• **Directions**: From the listing below, copy every line with the word "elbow".

━━━━━ Source material

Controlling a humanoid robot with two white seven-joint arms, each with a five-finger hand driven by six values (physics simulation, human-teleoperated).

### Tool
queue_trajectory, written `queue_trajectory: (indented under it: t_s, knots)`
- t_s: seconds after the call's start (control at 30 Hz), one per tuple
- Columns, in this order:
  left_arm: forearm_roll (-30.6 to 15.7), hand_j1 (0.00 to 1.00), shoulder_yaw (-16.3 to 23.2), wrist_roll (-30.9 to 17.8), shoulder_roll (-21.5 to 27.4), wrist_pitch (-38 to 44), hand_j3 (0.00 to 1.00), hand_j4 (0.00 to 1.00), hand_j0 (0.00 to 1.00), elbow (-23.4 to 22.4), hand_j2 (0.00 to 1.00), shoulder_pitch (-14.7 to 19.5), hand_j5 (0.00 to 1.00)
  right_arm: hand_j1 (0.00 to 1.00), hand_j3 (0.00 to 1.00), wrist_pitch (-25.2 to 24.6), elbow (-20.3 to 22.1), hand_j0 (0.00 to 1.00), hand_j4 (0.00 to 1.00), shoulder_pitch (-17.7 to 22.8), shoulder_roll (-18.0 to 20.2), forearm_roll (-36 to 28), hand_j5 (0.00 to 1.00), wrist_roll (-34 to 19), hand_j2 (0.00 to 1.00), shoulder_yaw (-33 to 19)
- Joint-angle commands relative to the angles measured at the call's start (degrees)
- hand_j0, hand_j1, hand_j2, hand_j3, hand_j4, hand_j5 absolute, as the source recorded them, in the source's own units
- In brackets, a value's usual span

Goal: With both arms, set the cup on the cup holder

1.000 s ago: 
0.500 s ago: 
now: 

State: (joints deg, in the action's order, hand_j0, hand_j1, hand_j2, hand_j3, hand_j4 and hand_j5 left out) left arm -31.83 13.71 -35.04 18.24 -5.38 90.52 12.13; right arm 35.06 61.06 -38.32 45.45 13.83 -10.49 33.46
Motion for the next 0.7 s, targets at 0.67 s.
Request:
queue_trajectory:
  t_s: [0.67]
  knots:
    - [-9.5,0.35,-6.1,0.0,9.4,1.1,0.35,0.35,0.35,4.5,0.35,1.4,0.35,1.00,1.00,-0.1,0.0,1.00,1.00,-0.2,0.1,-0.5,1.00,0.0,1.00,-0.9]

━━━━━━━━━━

• **Task output**:
  left_arm: forearm_roll (-30.6 to 15.7), hand_j1 (0.00 to 1.00), shoulder_yaw (-16.3 to 23.2), wrist_roll (-30.9 to 17.8), shoulder_roll (-21.5 to 27.4), wrist_pitch (-38 to 44), hand_j3 (0.00 to 1.00), hand_j4 (0.00 to 1.00), hand_j0 (0.00 to 1.00), elbow (-23.4 to 22.4), hand_j2 (0.00 to 1.00), shoulder_pitch (-14.7 to 19.5), hand_j5 (0.00 to 1.00)
  right_arm: hand_j1 (0.00 to 1.00), hand_j3 (0.00 to 1.00), wrist_pitch (-25.2 to 24.6), elbow (-20.3 to 22.1), hand_j0 (0.00 to 1.00), hand_j4 (0.00 to 1.00), shoulder_pitch (-17.7 to 22.8), shoulder_roll (-18.0 to 20.2), forearm_roll (-36 to 28), hand_j5 (0.00 to 1.00), wrist_roll (-34 to 19), hand_j2 (0.00 to 1.00), shoulder_yaw (-33 to 19)

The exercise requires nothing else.